J Appl Physiol (1985). 2011 Dec;111(6):1804-12. doi: 10.1152/japplphysiol.00309.2011. Epub 2011 Sep 1.
Previous work from our laboratory provided a "proof of concept" for use of artificial neural networks (nnets) to estimate metabolic equivalents (METs) and identify activity type from accelerometer data (Staudenmayer J, Pober D, Crouter S, Bassett D, Freedson P, J Appl Physiol 107: 1330-1307, 2009). The purpose of this study was to develop new nnets based on a larger, more diverse, training data set and apply these nnet prediction models to an independent sample to evaluate the robustness and flexibility of this machine-learning modeling technique. The nnet training data set (University of Massachusetts) included 277 participants who each completed 11 activities. The independent validation sample (n = 65) (University of Tennessee) completed one of three activity routines. Criterion measures were 1) measured METs assessed using open-circuit indirect calorimetry; and 2) observed activity to identify activity type. The nnet input variables included five accelerometer count distribution features and the lag-1 autocorrelation. The bias and root mean square errors for the nnet MET trained on University of Massachusetts and applied to University of Tennessee were +0.32 and 1.90 METs, respectively. Seventy-seven percent of the activities were correctly classified as sedentary/light, moderate, or vigorous intensity. For activity type, household and locomotion activities were correctly classified by the nnet activity type 98.1 and 89.5% of the time, respectively, and sport was correctly classified 23.7% of the time. Use of this machine-learning technique operates reasonably well when applied to an independent sample. We propose the creation of an open-access activity dictionary, including accelerometer data from a broad array of activities, leading to further improvements in prediction accuracy for METs, activity intensity, and activity type.
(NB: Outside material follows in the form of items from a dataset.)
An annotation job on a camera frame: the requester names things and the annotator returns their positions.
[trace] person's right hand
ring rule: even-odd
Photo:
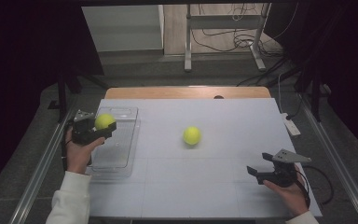
[[[67,171],[83,175],[86,172],[92,150],[103,144],[105,138],[100,137],[86,146],[81,146],[72,142],[72,129],[73,127],[69,128],[65,136],[66,159],[68,162]]]
[[[297,173],[298,181],[304,185],[304,180],[302,179],[301,175]],[[277,192],[281,198],[283,199],[286,206],[289,210],[293,213],[294,216],[299,216],[309,211],[307,204],[305,202],[304,194],[298,185],[293,184],[287,188],[281,188],[278,185],[264,180],[263,184],[267,186],[267,188],[272,189],[273,191]]]

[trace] wall
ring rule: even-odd
[[[97,51],[162,49],[158,6],[82,9]]]

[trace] tennis ball
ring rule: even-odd
[[[201,139],[201,131],[197,127],[190,126],[183,133],[183,140],[189,145],[196,145]]]
[[[113,118],[110,114],[101,114],[95,120],[94,125],[96,130],[101,130],[107,128],[110,124],[116,122],[115,118]]]

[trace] white shirt sleeve
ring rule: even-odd
[[[47,224],[87,224],[90,216],[90,175],[65,172],[60,190],[55,191]]]
[[[313,214],[308,211],[298,217],[294,217],[286,222],[286,224],[318,224],[319,222],[313,216]]]

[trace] clear plastic box
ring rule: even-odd
[[[94,179],[117,179],[131,175],[136,143],[141,122],[136,107],[101,107],[100,114],[111,114],[116,119],[117,129],[103,145],[91,154],[91,165],[86,173]]]
先前我们实验室的工作为使用人工神经网络 (nnets) 从加速度计数据估计代谢当量 (METs) 和识别活动类型提供了“概念验证” (Staudenmayer J, Pober D, Crouter S, Bassett D, Freedson P, J Appl Physiol 107: 1330-1307, 2009)。本研究的目的是基于更大、更多样化的训练数据集开发新的 nnets,并将这些 nnets 预测模型应用于独立样本,以评估这种机器学习建模技术的稳健性和灵活性。nnets 训练数据集(马萨诸塞大学)包括 277 名参与者,他们每人完成了 11 项活动。独立验证样本(n = 65)(田纳西大学)完成了三种活动常规中的一种。标准测量方法是:1)使用开路间接量热法评估的测量代谢当量;2)观察活动以识别活动类型。nnets 的输入变量包括五个加速度计计数分布特征和滞后 1 自相关。在马萨诸塞大学训练的 nnets MET 的偏差和均方根误差,并应用于田纳西大学,分别为+0.32 和 1.90 METs。77%的活动被正确分类为低强度/低强度、中强度或高强度。对于活动类型,家庭和运动活动分别有 98.1%和 89.5%的时间被 nnets 活动类型正确分类,而运动活动的分类正确率为 23.7%。当应用于独立样本时,这种机器学习技术的使用效果相当不错。我们建议创建一个开放访问的活动字典,其中包括来自广泛活动的加速度计数据,从而进一步提高代谢当量、活动强度和活动类型的预测准确性。